Dalmatian Hinterland, in the strict sense, spans from the hinterland east of Šibenik to the border with Bosnia and Herzegovina and continues south to Vrgorac, just north of the Neum corridor. Its borders are present in two counties: Split-Dalmatia and Šibenik-Knin. It is made up of several minor regions, called "krajine" (frontiers), which are: Imotska krajina, Cetinska krajina, Kninska krajina, Drniška krajina and Vrgoračka krajina. Along with these are two that are not called "krajine": Poljička republika, named after the Poljica Republic and Zagora (which spreads north-south from the Drniška krajina to the Kozjak hill and east-west from Sinjska krajina to the hinterland of the Rogoznica and Primošten municipalities) whose label is used to describe the entire hinterland.

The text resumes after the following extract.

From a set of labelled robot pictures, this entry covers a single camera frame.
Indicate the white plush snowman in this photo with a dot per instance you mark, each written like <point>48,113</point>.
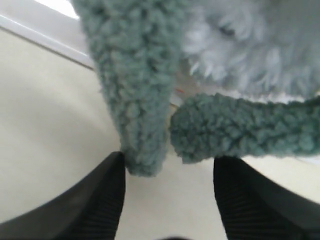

The terrain is fairly rugged: in the region immediately bordering the coastline, it is mostly flat but dry, mainly covered with makija (maquis, macchia). More inland, greener pastures can be seen, as the climate and elevations change. Karst topography dominates the landscape. The land is interspersed with river canyons, of Krka, Čikola, Cetina and others.

The landscape supports the cultivation of grapevines and tobacco, as well as livestock farming, particularly sheep and goats. The geographical and climate conditions influenced the life patterns of the historically important shepherd population: in the wintertime, they were moving their numerous flocks from the mountains to the coast.

== History ==
In antiquity, the area was inhabited by the Illyrian tribes Dalmatae and, in the far east, Daorsi, later becoming part of the Roman province of Dalmatia. Dalmatian Hinterland was a central territory of the early medieval Croatian state. Byzantine emperor Constantine VII Porphyrogenitus (c. 950) identified this region's counties of Knin, Imota, and Cetina. Knin served as an occasional capital for Croatian rulers in the 10th and 11th centuries and later as the seat for bans, dukes, and dioceses. Catholic Vlachs have been mentioned alongside Croats in the Dalmatian hinterland since the 14th century. Their privileged part (the so-called royal Vlachs) enjoyed autonomy, but over time they became Croatized.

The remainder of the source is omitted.